[ASSIGNMENT]: Please work out how many lines in the entries contain "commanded", then give that number with nothing added.

[SUPPLIED DATA]:
Start of Block
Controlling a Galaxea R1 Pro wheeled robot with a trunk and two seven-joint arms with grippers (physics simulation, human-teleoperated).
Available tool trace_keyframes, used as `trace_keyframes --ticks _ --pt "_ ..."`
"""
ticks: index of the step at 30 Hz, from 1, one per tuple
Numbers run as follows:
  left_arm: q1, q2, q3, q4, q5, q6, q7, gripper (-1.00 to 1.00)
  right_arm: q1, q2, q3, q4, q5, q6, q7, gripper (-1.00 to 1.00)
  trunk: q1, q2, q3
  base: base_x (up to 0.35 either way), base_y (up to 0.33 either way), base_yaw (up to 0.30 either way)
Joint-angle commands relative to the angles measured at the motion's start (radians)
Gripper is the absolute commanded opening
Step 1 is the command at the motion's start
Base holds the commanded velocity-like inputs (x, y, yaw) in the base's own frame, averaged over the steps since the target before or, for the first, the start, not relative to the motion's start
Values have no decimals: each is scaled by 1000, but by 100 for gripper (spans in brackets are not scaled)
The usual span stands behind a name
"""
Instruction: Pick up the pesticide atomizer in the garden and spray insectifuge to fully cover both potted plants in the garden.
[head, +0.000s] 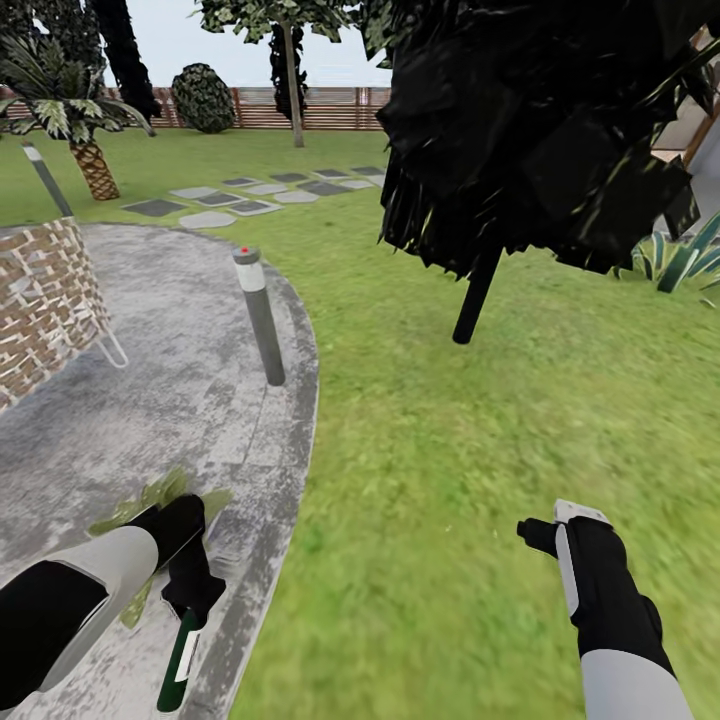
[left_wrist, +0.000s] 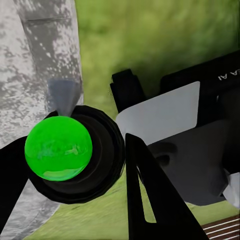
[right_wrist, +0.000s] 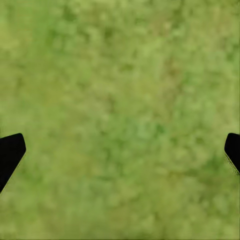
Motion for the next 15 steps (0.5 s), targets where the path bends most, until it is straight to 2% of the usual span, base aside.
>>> trace_keyframes --ticks 1,8,15 --pt "0 0 1 -2 -11 5 -9 -100 -1 1 -2 -1 5 4 2 100 0 0 -1 303 -168 26" --pt "0 1 2 -2 -11 5 -10 -100 -1 1 -2 -1 4 4 2 100 0 0 -3 284 -169 23" --pt "1 1 2 -2 -11 5 -10 -100 -1 1 -1 -1 5 4 2 100 0 0 -11 254 -169 166"
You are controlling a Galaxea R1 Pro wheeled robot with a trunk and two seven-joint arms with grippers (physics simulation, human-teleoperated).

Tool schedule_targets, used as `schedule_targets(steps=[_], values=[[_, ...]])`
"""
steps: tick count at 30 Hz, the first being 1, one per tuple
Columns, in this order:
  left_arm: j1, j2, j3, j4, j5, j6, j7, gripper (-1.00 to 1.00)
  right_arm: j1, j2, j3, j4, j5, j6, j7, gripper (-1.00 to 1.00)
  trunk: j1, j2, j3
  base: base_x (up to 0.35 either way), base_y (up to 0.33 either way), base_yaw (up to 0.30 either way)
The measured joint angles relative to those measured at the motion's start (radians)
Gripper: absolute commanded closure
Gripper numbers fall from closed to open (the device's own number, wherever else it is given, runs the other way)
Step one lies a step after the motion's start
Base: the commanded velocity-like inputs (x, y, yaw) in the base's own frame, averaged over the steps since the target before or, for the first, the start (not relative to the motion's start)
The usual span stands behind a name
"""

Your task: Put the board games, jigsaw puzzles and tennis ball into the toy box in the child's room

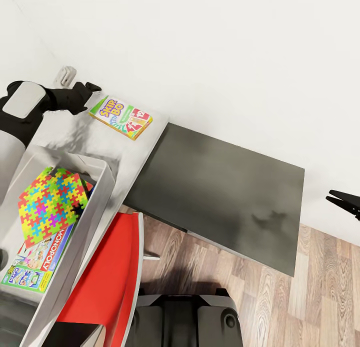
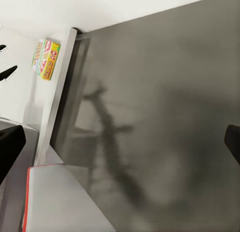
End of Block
[YOUR SOLUTION]: 4